The main algorithmic idea is, in the interest of time, greedy. We schedule orders by a earliest-completion-first (ECF) heuristic.
In every step, determine the order that can be completed the soonest using the following strategy: Details on Github
- Fix an order o.
- Order warehouses by distance from the order target.
- Pick as many items as possible from the closest, then second-closest, etc.
- Separate the sub-orders into drone-load portions.
-
Assign portions to drones by greedily preferring drone-warehouse pairs (d,w) that minimize
t_{\mathrm{idle}}(d) + \operatorname{dist}(d,w) + \operatorname{dist}(w,o). - The completion time of the order is the largest such value of all drones we actually use. Note that some drones may be used multiple times on the same order.
All we need as global state (in addition to the set of unfulfilled orders) are the current state of the warehouses (with already scheduled orders removed preemptively), and for each drone the time t_{\mathrm{idle}} and position at which it will be idle for the next time. This is not too much.
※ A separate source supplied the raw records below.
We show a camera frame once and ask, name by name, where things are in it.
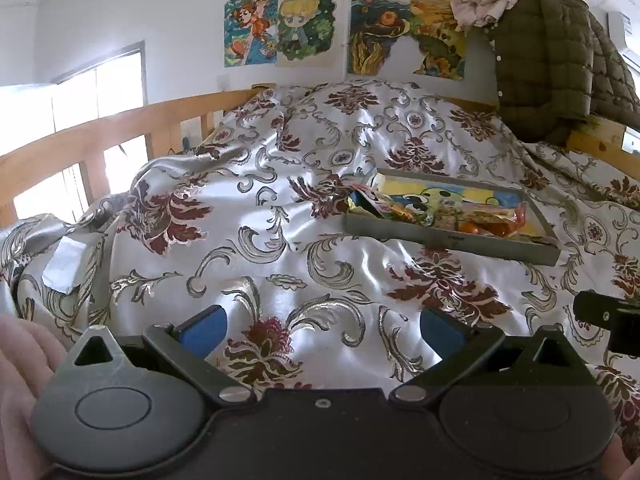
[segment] bedspread
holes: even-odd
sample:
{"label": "bedspread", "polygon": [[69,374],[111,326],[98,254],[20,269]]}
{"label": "bedspread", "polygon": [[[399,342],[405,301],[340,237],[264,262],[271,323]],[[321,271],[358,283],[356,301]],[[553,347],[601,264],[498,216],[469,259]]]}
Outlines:
{"label": "bedspread", "polygon": [[[562,243],[537,267],[342,231],[350,186],[373,168],[523,189]],[[574,295],[640,300],[640,188],[592,157],[524,144],[493,114],[415,84],[351,80],[267,90],[228,113],[196,150],[158,158],[128,194],[76,225],[43,216],[0,234],[0,310],[67,347],[88,324],[139,334],[221,305],[226,337],[207,360],[255,387],[388,392],[437,362],[420,338],[436,305],[510,335],[558,324],[591,364],[638,455],[640,365],[572,316]],[[63,235],[99,234],[81,285],[42,283]]]}

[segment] white tissue packet
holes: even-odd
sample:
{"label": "white tissue packet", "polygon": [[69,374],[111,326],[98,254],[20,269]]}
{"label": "white tissue packet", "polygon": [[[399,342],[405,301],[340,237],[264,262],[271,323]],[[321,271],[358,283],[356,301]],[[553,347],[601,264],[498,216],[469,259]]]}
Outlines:
{"label": "white tissue packet", "polygon": [[42,283],[62,294],[70,294],[80,285],[93,248],[92,244],[67,236],[60,238],[56,251],[44,268]]}

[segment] screw
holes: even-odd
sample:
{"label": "screw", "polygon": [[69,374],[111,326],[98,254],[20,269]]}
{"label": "screw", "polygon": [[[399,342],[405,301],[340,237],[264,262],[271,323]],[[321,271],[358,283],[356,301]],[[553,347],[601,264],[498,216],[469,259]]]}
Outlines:
{"label": "screw", "polygon": [[402,402],[420,402],[426,399],[427,392],[420,386],[400,386],[394,393],[396,399]]}
{"label": "screw", "polygon": [[225,402],[245,402],[251,397],[251,390],[244,386],[228,386],[218,396]]}
{"label": "screw", "polygon": [[316,400],[316,408],[330,408],[331,401],[329,399],[318,399]]}

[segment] jacket
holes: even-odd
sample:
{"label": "jacket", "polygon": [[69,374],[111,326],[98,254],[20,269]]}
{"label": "jacket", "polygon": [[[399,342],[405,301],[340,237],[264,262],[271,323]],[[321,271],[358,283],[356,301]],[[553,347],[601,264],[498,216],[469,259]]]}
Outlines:
{"label": "jacket", "polygon": [[500,115],[525,142],[562,144],[595,114],[640,130],[631,72],[582,0],[519,0],[490,31]]}

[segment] bed
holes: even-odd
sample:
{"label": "bed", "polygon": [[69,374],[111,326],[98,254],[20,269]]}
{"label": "bed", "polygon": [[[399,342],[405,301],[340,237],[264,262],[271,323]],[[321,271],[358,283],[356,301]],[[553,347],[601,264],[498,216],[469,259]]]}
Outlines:
{"label": "bed", "polygon": [[[221,109],[230,111],[213,130]],[[180,121],[197,116],[202,145],[172,154]],[[147,132],[153,160],[128,194],[108,196],[102,151]],[[14,196],[76,162],[94,201],[78,224],[15,222]],[[372,168],[524,190],[562,243],[558,264],[345,234],[350,186]],[[627,456],[638,456],[640,366],[571,312],[590,288],[640,300],[638,183],[591,155],[519,142],[489,105],[381,80],[198,96],[34,142],[0,157],[0,180],[0,310],[67,347],[89,324],[135,335],[217,304],[226,331],[206,359],[258,391],[388,392],[437,362],[420,338],[424,306],[511,335],[556,324],[609,397]],[[42,282],[63,235],[93,248],[67,296]]]}
You can find our code on Github; the revision from Hashcode night is this one.
Code complexity
The algorithm is simple enough to code in about two hours, using an object-oriented design and modularized code. Thank god there was no beauty contest as well! We had a couple of (rather dumb) programming bugs; the logic was sound from the beginning. That is, we never created conceptually wrong outputs. Also, our first run scored reasonably high (top 40, had we finished in time).
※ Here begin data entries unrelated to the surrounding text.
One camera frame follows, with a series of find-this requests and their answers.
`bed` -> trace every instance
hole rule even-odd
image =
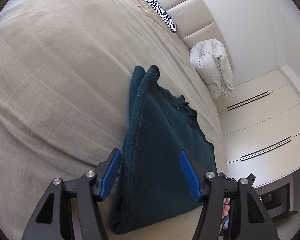
[[[226,172],[218,113],[189,61],[196,39],[177,19],[182,12],[173,34],[143,0],[9,0],[0,13],[0,227],[9,240],[21,239],[54,178],[76,179],[122,147],[136,65],[157,65],[159,85],[185,96]],[[212,23],[196,25],[196,38],[225,44],[207,7],[203,14]],[[99,205],[106,228],[112,196]],[[107,231],[109,239],[191,239],[200,212],[126,235]]]

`white wall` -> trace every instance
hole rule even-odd
[[[218,23],[241,84],[289,65],[300,77],[300,12],[291,0],[204,0]]]
[[[277,68],[275,34],[266,0],[204,0],[227,42],[235,85]]]

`knit sweater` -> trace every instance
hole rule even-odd
[[[213,144],[184,96],[158,86],[160,72],[136,66],[130,85],[129,129],[122,148],[122,167],[110,228],[125,234],[189,212],[201,204],[191,196],[179,165],[188,149],[208,171],[217,172]]]

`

So I daresay we did not overthink. Had we been better programmers, able to split the work (rather than pair-program) and/or had experienced programmers on board – in particular for the input parsing part – I think we could have finished with this approach in time.
Running time
We did not perform a full analysis. Just from looking at the rough outline of the algorithm, we observe that it runs in time \Theta(O^2 \cdot f(W,D) ) with O the number of orders, preprocessing aside. The function f depends only on the number of warehouses W and drones D; since these two quantities are smaller than the number of orders by several orders of magnitudes (in the given data sets), we did not care too much about it.
Memory usage
The amount of memory our program uses is non-trivial but not an issue. We copy parts of the global state in the inner-most loop in order to virtually execute orders – for every order under consideration. That create quite some temporary data but the GC can remove it quickly. Nevertheless, there is some potential for improvement here.
Performance
We managed to implement the logic soundly almost in time. After fixing programming bugs, the code ran in under 11 minutes on a five-year-old laptop and reached a score of over 275k points.
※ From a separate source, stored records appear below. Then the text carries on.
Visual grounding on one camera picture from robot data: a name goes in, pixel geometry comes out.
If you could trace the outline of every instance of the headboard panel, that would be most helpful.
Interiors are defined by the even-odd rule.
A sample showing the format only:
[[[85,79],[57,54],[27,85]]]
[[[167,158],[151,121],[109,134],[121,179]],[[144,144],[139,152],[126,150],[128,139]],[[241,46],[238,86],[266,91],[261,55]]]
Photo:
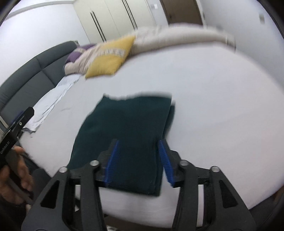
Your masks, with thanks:
[[[73,41],[52,47],[32,58],[0,87],[0,116],[10,125],[15,117],[33,107],[65,76],[63,65],[76,49]]]

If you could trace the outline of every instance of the purple pillow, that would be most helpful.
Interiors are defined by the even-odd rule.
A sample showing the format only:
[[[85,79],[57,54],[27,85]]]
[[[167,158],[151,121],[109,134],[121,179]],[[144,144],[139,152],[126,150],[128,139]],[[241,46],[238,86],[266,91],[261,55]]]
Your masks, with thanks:
[[[65,61],[65,64],[69,63],[69,62],[72,62],[72,63],[75,62],[77,60],[77,58],[79,58],[81,56],[81,54],[83,54],[86,50],[88,50],[89,48],[91,48],[91,47],[93,47],[95,45],[96,44],[92,43],[92,44],[87,44],[87,45],[84,45],[84,46],[76,48],[67,57],[67,60]]]

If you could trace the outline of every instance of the human hand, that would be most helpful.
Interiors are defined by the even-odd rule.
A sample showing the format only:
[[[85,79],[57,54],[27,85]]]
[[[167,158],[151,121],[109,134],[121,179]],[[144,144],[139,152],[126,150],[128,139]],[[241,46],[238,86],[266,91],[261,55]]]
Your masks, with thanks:
[[[20,155],[25,152],[25,150],[19,146],[14,146],[14,150],[19,154],[18,158],[18,175],[21,179],[21,185],[24,189],[28,191],[33,190],[34,181],[29,173],[29,169],[25,164],[23,157]],[[7,184],[7,180],[10,176],[10,168],[5,165],[0,170],[0,196],[6,201],[13,204],[21,204],[24,200]]]

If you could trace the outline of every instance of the brown door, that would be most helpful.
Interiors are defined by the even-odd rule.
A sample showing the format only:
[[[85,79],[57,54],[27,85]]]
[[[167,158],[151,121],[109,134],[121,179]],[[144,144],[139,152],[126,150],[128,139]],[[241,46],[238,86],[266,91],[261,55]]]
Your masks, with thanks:
[[[195,0],[160,0],[168,23],[187,22],[202,25]]]

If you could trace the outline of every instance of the pillow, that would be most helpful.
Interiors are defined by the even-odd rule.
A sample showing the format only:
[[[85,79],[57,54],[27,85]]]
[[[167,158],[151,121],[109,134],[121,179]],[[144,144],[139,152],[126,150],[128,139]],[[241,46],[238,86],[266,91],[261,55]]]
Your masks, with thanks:
[[[77,60],[77,58],[79,58],[81,56],[81,54],[83,54],[86,50],[88,50],[89,48],[95,46],[96,44],[87,44],[81,47],[76,48],[73,52],[71,52],[71,54],[67,57],[67,60],[65,61],[66,63],[69,62],[75,62]]]
[[[127,36],[102,45],[86,73],[86,78],[114,74],[124,63],[134,40],[135,36]]]
I am satisfied with that turnout. Our algorithmic expertise clearly helped us coming up with a reasonable approach – and our lack of programming routine prevented us from handing in on time. Next time, then!
Post mortem
For the fun of it, I implemented a parallel version of ECF which is notably faster and not at all hard to code. Out of curiosity – and because I wanted to settle a disagreement – I also implemented a variant with a redistribution phase that ensures that every order can be fulfilled from only the nearest warehouse. It reached a slightly lower score than than pure ECF; I used very crude heuristics for scheduling the redistribution phase, though.
I also wanted to see how quickly we could have written a converter to CSV Tidy Data by Hadley Wickham (2014). and ran data analyses on them. It is close, but I think this is the more useful route, provided you can use a ready-made CSV-to-objects library.
If you have read this far, you have earned a fun anecdote. Due to an oversight we never initialized the drone positions correctly; we used the default integers, that is the origin, instead of the first warehouse as starting point. The fixed version performed worse! Go figure.